Rescale, a textbook Zero to One startup

I visited last week in San Francisco the offices of Rescale. About 30 people are cramped in tiny office in an old  nondescript two story building. The tiny parking lot asked for $50  and I kept driving to arrive late at my appointment after parking a mile away.

I chatted with Joris Poort, founder and CEO. He says he worked for four years at Boeing as a structural and software engineer on the 787 program, optimizing the design of the tail and wings. Yet this is not the end of the story. I read on the website,
Joris holds an M.B.A. with distinction from Harvard Business School, an M.S. in Aeronautics and Astronautics magna cum laude from the University of Washington, and a B.S. in Mechanical Engineering and minor in Applied Mathematics magna cum laude from the University of Michigan.
The is an unique combination of engineering skill, computer science and top business school thinking. This Harvard connection tells many things.

Ben Horowitz, in his book "The  Hard Thing about Hard Things"  tells about the Netscape recruiter who rejected him as an ideal candidate because he was not a graduate from Stanford or Harvard. It took a miracle to get the the job, directly from Marc Andreeseen, who was 22 at the time.

This was not Joris' challenge, as he was coding Rescale from home in San Francisco. before opening an office.

 Just look at the list of investors in Rescale . They are listed alphabetically, but see Richard BransonPeter ThielJeff Bezos, just a small sample from the 38 legendary names listed as investors  .
Rescale offers engineering simulations - traditionally an HPC domain  hard to use. Rescale has done a lot to make simulations easier to use - although there is lot more to be done in terms of ease of use in HPC.

Can Peter Thiel,  a  J.D. from Stanford Law School use Rescale? Probably not yet, not because Rescale hasn't done enough  to simplify the simulations, but because it is very hard  to simplify.

Sample Rescale Resources page

Yet Rescale is a major step in the right direction, clearly explained be Peter Thiel in his #1 entrepreneurship book on both Amazon and New York Times.  In the Atlantic, Derek Thompson writes "Peter Thiel's Zero to One Might Be the Best Business Book I've Read"

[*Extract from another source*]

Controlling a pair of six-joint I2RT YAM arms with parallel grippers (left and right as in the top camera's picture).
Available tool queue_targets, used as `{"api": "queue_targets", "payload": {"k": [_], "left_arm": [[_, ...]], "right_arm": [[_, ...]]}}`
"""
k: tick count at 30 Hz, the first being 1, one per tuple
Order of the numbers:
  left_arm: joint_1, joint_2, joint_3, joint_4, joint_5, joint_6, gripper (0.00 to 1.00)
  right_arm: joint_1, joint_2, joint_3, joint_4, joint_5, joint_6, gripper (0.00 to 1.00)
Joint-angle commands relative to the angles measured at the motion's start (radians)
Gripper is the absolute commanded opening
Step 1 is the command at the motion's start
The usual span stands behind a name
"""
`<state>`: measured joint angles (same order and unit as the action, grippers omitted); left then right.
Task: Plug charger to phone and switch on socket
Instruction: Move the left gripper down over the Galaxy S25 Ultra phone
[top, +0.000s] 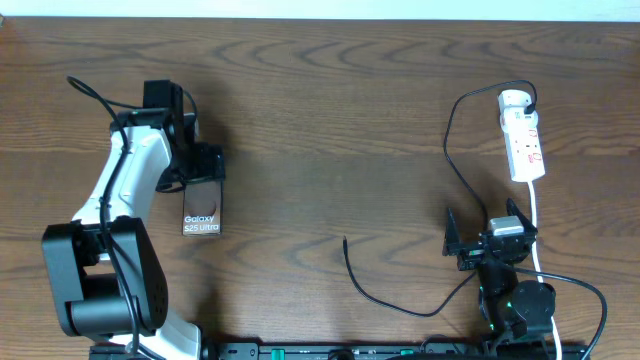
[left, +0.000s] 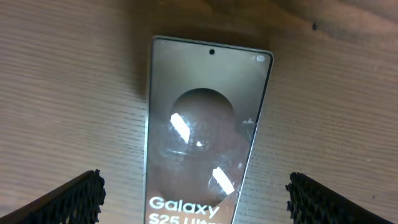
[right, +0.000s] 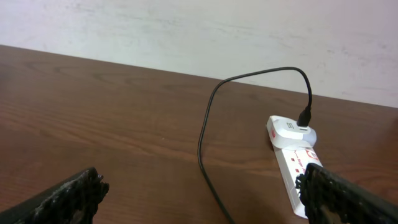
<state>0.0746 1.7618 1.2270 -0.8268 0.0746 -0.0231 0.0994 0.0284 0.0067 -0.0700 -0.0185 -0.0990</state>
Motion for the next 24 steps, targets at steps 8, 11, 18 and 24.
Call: {"api": "queue_targets", "payload": {"k": [8,11,18,24], "left_arm": [[-0.004,0.000,-0.050,0.041,0.056,0.034,0.93],[-0.004,0.000,-0.051,0.046,0.056,0.034,0.93],[-0.004,0.000,-0.105,0.082,0.056,0.034,0.93],[-0.004,0.000,-0.146,0.115,0.056,0.034,0.93]], "right_arm": [[0.005,-0.003,-0.001,-0.005,0.001,-0.011,0.99],[0.005,-0.003,-0.001,-0.005,0.001,-0.011,0.99],[0.005,-0.003,-0.001,-0.005,0.001,-0.011,0.99],[0.005,-0.003,-0.001,-0.005,0.001,-0.011,0.99]]}}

This is what Peter Thiel says right in the introduction.
the VERY MOMENT IN BUSINESS happens only once. The next Bill Gates will not build an operating system. The next Larry Page or Sergey Brin won’t make a search engine. And the next Mark Zuckerberg won’t create a social network . If you are copying these guys, you aren’t learning from them. Of course, it’s easier to copy a model than to make something new. Doing what we already know how to do takes the world from 1 to n, adding more of something familiar. But every time we create something new, we go from 0 to 1. The act of creation is singular, as is the moment of creation, and the result is something fresh and strange. Unless they invest in the difficult task of creating new things, American companies will fail in the future no matter how big their profits remain today. What happens when we’ve gained everything to be had from fine-tuning the old lines of business that we’ve inherited? Unlikely as it sounds, the answer threatens to be far worse than the crisis of 2008. Today’s “best practices” lead to dead ends; the best paths are new and untried.
He shows these pictures:


Peter Theil is credited to the idea of creating not only from nothing, but implicitely assuming highest risk portfolio startups. Yet Peter did not come out from a vacuum.

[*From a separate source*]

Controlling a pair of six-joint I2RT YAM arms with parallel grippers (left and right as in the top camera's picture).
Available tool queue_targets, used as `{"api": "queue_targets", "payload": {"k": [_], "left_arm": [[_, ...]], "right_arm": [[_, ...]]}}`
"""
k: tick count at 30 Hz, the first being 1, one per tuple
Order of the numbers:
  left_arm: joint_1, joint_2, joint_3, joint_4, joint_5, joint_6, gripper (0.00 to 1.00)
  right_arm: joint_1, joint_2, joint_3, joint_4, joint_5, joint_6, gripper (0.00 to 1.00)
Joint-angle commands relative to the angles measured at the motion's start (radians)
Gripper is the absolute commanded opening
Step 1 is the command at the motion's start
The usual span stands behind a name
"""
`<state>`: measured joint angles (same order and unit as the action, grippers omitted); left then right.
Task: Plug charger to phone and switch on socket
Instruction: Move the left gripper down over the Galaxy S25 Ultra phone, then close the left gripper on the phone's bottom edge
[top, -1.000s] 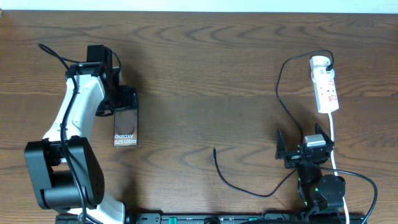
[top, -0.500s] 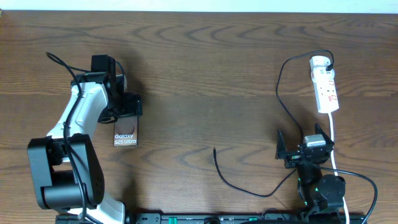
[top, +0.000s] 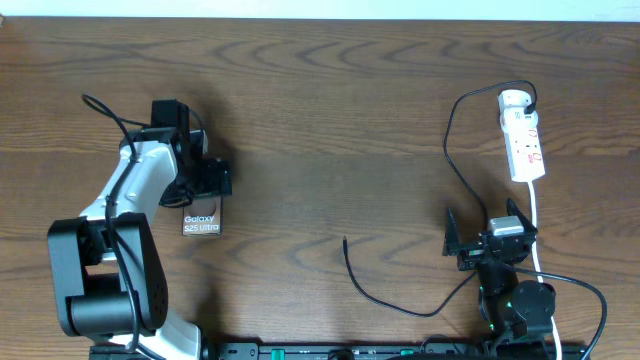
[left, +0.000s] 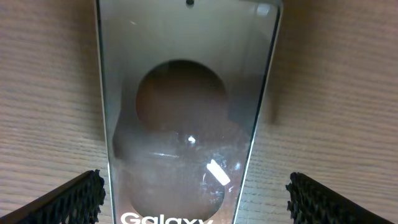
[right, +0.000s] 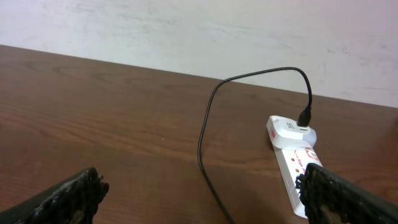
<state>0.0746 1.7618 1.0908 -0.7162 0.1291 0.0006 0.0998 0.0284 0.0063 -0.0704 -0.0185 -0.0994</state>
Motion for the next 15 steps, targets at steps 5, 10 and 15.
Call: {"api": "queue_targets", "payload": {"k": [5,10,15], "left_arm": [[-0.004,0.001,-0.010,0.019,-0.010,0.030,0.93],[-0.004,0.001,-0.010,0.027,-0.009,0.052,0.93],[-0.004,0.010,-0.010,0.031,-0.010,0.056,0.93]], "right_arm": [[0.005,-0.003,-0.001,-0.005,0.001,-0.011,0.99],[0.005,-0.003,-0.001,-0.005,0.001,-0.011,0.99],[0.005,-0.003,-0.001,-0.005,0.001,-0.011,0.99]]}}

I learned from Professor Rashi Glazer from Berkeley -  Product Management Module III. Haas School Business, May 18, 2006 - that competition is everywhere, and the best way to neuter and minimize the competition is to select the highest risk, highest rewards portfolios. If we want to maintain the Silicon Valley leadership in the world, we must create companies no one else dares to start anywhere else in the world.

I summarized this ideas in My Product Management Manifesto entry in my blog. Quote:
The charts  above summarize what I learned in UC Berkeley seven years ago. Berkeley is always at least ten years ahead of other people time.  We have to liberate ourselves from the chains of numerical Return on Investment (ROI) and forecasts. Financial numerical decision makers do not work in Breakthroughs.
So Rescale is a textbook zero to one company. No one made money in HPC yet, Soon someone will makes tons of $. I think BoscoR falls in the same category

I will review the book in a future blog.